The 1971 album Anne Murray / Glen Campbell features a medley of "I Say a Little Prayer" and "By the Time I Get to Phoenix"; the songs are sung in counterpoint to each other, with Murray vocalizing on "I Say a Little Prayer" while Campbell reprises his "By the Time I Get to Phoenix" hit. The track was a minor C&W hit at No. 40 and reached No. 81 on the Billboard Hot 100. The concept had previously been used on a 1968 single release by Big Dee Irwin and Mamie Galore. Warwick herself sang "I Say a Little Prayer" while Isaac Hayes sang "By the Time I Get to Phoenix" on their joint live album A Man and a Woman (1977).

A version by UK dance act Bomb the Bass (featuring Maureen) in 1988 peaked at No. 10 on the UK Singles Chart.

In 1999, Hungarian singer Zsuzsa Cserháti covered the song with the title (I Pray for You).

===Film, TV, and musical soundtracks===
In 1997, "I Say a Little Prayer" is one of several Bacharach/David songs featured prominently in the comedy My Best Friend's Wedding, which featured both a reggae-style cover by Diana King and a version sung by the film's cast. King's version was released as a single and brought the song back to the top 40 almost thirty years after Dionne Warwick's original, albeit with a No. 38 peak; King's single also reached No. 1 in Hungary, No. 34 in France, and No. 6 in Australia, where the film's soundtrack was a No. 1 album. Cassie Henderson, 14, sung this song for Soul Week on The X-Factor NZ Season 1 Episode 16. A parody of the song with altered lyrics was featured in the 2006 comedy film Date Movie making fun of its use in My Best Friend's Wedding.

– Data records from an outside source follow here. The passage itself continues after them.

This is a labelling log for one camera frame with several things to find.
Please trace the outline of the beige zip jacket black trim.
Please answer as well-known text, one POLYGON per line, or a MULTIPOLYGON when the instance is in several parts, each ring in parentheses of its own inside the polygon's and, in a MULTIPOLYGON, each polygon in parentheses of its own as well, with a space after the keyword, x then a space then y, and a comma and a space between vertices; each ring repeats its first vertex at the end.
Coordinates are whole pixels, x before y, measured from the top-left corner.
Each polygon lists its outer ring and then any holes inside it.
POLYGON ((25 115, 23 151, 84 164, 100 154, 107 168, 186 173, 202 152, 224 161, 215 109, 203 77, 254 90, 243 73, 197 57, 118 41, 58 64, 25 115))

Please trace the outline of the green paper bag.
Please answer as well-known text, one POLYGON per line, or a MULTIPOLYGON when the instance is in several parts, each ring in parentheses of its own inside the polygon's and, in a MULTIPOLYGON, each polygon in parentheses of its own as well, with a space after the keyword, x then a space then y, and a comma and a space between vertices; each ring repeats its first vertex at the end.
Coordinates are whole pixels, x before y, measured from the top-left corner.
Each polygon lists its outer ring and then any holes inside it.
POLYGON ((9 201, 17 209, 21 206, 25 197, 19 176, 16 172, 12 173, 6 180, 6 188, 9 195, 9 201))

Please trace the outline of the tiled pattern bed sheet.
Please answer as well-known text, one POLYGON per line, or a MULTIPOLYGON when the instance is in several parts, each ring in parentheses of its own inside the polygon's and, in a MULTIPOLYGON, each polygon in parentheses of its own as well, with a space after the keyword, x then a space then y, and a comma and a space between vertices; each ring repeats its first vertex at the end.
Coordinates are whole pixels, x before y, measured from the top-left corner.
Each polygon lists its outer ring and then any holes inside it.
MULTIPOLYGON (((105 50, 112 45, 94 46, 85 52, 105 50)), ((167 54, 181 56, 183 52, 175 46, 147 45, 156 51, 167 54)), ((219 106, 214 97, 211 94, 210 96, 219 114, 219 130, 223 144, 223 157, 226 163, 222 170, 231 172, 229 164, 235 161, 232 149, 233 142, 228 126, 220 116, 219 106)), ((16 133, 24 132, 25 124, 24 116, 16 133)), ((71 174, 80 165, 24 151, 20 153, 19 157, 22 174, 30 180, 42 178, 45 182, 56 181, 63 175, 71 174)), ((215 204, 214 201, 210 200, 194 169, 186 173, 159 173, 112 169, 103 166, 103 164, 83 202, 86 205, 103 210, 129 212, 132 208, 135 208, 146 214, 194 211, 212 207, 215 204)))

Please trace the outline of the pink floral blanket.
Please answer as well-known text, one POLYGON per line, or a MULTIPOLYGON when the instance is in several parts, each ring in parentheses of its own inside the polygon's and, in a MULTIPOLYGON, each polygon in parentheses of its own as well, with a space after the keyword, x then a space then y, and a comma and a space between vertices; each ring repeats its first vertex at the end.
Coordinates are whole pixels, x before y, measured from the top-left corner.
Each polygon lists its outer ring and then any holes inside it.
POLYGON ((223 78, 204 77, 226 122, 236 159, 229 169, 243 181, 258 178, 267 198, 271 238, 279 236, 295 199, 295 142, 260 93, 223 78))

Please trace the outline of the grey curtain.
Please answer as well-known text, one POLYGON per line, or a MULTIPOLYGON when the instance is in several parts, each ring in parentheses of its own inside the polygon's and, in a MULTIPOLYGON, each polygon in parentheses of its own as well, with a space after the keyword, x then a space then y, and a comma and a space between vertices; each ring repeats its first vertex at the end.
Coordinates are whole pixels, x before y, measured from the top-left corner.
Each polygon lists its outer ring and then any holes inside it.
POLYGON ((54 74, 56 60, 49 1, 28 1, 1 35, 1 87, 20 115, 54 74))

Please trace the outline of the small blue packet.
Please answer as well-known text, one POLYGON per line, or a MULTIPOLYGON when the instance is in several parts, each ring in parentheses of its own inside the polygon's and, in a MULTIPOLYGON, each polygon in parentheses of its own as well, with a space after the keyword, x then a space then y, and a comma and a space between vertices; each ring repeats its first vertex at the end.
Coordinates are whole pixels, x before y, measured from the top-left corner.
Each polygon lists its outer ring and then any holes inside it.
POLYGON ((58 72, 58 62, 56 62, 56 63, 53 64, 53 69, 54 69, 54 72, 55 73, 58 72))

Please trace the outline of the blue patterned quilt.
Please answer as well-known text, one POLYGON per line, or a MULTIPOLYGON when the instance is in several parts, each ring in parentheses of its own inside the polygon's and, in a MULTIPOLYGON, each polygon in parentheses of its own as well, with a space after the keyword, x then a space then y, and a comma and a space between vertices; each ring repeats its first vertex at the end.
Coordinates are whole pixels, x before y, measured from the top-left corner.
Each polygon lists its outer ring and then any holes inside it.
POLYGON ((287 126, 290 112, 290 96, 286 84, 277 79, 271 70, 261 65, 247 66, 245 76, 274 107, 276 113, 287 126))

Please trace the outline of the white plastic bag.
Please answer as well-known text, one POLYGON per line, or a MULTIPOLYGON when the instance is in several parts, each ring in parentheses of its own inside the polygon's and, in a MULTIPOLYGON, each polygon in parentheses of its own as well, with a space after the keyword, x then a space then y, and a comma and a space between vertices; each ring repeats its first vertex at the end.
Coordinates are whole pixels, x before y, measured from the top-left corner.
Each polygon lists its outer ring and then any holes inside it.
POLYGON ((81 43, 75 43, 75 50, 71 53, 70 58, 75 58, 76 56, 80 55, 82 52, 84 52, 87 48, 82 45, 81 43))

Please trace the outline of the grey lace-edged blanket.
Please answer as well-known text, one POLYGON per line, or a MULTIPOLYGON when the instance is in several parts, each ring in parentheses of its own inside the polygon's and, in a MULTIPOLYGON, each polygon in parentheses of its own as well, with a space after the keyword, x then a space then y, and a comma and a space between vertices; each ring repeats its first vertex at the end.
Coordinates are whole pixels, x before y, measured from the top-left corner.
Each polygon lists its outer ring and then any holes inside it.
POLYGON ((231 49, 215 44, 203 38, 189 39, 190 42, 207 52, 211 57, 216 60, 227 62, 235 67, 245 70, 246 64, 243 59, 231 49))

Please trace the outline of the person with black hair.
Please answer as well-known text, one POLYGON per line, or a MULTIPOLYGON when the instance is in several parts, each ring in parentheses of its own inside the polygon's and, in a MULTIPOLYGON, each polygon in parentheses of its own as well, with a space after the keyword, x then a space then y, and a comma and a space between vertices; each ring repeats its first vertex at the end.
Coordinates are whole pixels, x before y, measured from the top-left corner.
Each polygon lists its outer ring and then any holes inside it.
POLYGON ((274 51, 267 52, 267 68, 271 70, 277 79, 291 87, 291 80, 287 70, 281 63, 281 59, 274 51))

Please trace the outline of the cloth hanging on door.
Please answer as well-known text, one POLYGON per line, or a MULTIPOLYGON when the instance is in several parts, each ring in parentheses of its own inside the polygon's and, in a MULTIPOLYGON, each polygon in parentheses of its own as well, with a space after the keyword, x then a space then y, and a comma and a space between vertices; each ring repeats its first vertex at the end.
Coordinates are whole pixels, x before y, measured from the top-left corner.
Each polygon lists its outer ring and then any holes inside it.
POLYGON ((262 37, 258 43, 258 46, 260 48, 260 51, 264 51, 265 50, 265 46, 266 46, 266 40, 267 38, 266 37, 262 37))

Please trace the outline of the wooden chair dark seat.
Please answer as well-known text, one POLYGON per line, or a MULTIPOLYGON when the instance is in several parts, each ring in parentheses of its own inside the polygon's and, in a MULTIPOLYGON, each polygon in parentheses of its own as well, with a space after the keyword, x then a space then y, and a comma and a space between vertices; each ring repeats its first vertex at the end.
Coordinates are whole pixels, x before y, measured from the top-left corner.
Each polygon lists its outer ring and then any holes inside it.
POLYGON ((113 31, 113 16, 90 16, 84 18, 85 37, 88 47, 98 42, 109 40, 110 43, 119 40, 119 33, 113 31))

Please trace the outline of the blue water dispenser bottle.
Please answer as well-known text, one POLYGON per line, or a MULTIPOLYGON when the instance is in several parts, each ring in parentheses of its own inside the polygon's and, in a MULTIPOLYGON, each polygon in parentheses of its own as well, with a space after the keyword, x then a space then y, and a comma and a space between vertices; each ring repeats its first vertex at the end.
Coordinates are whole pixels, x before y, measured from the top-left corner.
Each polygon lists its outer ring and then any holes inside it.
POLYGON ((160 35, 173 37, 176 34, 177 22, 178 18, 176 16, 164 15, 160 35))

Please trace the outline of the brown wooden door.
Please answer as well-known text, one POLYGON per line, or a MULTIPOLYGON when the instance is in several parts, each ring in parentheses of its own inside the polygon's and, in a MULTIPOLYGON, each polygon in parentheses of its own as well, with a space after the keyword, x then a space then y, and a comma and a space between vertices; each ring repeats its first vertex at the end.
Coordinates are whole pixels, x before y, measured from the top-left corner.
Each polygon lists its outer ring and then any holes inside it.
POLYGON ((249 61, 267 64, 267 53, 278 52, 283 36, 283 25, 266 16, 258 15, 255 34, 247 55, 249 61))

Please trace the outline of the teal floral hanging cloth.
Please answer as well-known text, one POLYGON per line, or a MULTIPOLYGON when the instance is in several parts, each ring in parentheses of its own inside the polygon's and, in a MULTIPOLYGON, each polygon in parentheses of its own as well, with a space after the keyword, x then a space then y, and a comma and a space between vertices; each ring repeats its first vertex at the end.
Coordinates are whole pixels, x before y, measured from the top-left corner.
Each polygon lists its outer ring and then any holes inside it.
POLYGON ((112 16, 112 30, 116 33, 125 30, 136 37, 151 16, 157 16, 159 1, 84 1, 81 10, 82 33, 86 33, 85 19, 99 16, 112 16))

It was covered and used in the television show Glee, in the episode "Showmance". It was performed by Dianna Agron as her character Quinn Fabray, with Naya Rivera and Heather Morris dancing backup as Santana Lopez and Brittany Pierce, as their audition song to join the glee club. Agron's "I Say a Little Prayer" charted on the UK Singles Chart at number 125.

- Karine Costa in 2002: a No. 16 hit in France that also charted on the Swiss charts at No. 82; this version was used in a television advertising campaign for French cooperative bank Crédit Mutuel.
- The BossHoss in 2006: a minor German hit (No. 79). In 2012, the group re-recorded this song as a collaboration with Ivy Quainoo, the first winner of The Voice of Germany.
- Tori Kelly and Pharrell Williams (as their characters Meena and Alfonso) covered this song for the 2021 animated film Sing 2.
- The Lianne La Havas version of the song was used in season 3, episode 13 of the television show This Is Us.

==See also==
- "I Sign a Little Player or Two" (2006), a parody of both the song and José Mourinho, at the time manager of Chelsea F.C.